◆ **Assigned task**: Every line of the material that includes the word "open" is to be shown.

◆ **Given data**:

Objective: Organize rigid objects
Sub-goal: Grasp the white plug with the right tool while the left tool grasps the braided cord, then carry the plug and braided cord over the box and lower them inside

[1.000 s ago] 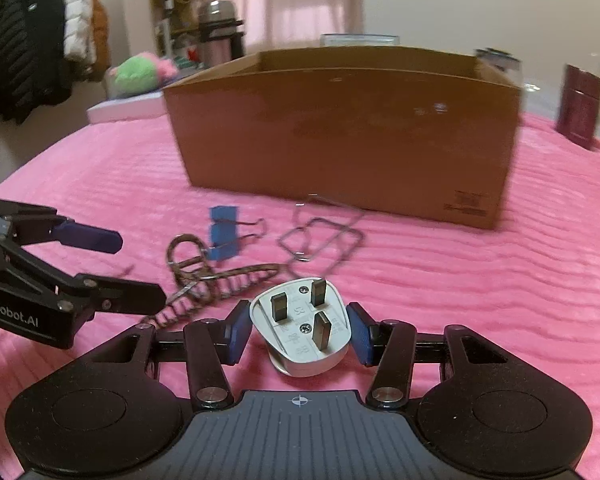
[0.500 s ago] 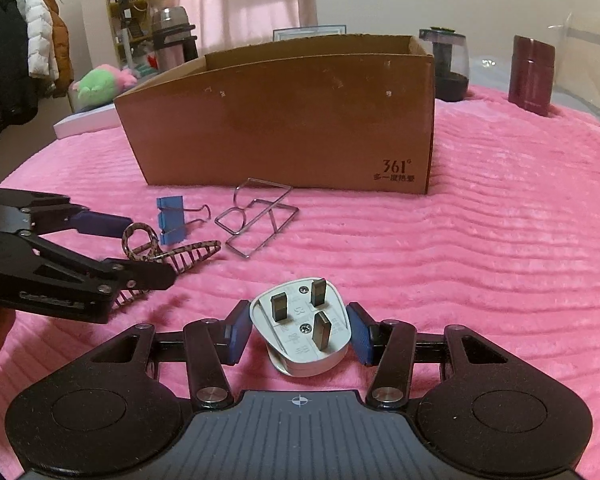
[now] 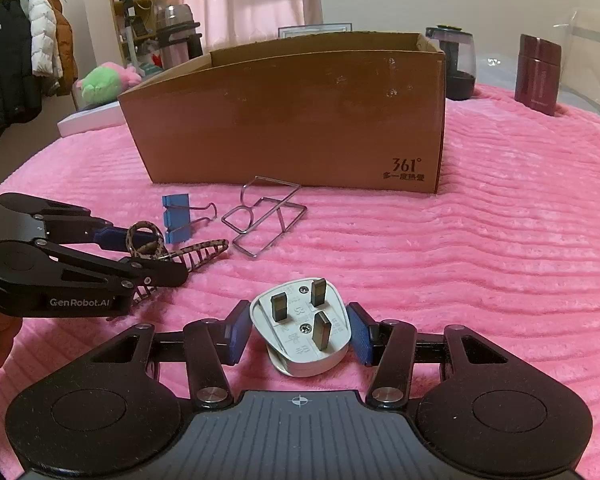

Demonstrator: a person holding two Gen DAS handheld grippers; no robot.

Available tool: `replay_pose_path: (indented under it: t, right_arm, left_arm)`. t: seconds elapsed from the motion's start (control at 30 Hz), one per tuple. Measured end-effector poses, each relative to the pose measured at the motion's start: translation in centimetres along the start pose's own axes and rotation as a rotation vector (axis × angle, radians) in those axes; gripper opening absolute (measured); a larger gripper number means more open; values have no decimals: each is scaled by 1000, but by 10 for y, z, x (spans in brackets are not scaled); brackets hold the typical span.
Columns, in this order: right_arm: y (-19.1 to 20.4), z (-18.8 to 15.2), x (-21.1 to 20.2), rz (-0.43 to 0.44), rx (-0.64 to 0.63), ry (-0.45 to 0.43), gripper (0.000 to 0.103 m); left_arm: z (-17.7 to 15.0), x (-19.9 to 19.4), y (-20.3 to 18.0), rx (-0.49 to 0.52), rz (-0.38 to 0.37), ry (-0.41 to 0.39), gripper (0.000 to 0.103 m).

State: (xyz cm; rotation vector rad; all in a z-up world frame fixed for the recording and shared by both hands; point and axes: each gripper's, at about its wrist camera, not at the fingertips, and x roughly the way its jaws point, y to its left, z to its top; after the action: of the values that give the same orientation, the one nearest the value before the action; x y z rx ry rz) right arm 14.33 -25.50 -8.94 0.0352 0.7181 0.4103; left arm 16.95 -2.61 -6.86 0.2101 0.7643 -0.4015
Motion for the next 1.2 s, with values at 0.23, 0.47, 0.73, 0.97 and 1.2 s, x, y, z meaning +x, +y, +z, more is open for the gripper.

◆ **Written response**:
Available tool: `replay_pose_path: (indented under it: t, right_arm, left_arm)`. t: seconds elapsed from the motion's start (control at 30 Hz), one per tuple. Measured end-effector poses, each relative to the pose measured at the motion's start: translation in centimetres along the start pose's own axes and rotation as a rotation vector (axis × angle, radians) in those axes; gripper opening absolute (measured); a larger gripper number means more open; values have no decimals: each is scaled by 1000, but by 10 for y, z, x (spans in brackets are not scaled); brackets hold the typical span.
Motion for the next 1.2 s, with values at 0.23, 0.47, 0.73, 0.97 and 1.2 s, x, y, z meaning +x, +y, +z, more is open for the gripper.

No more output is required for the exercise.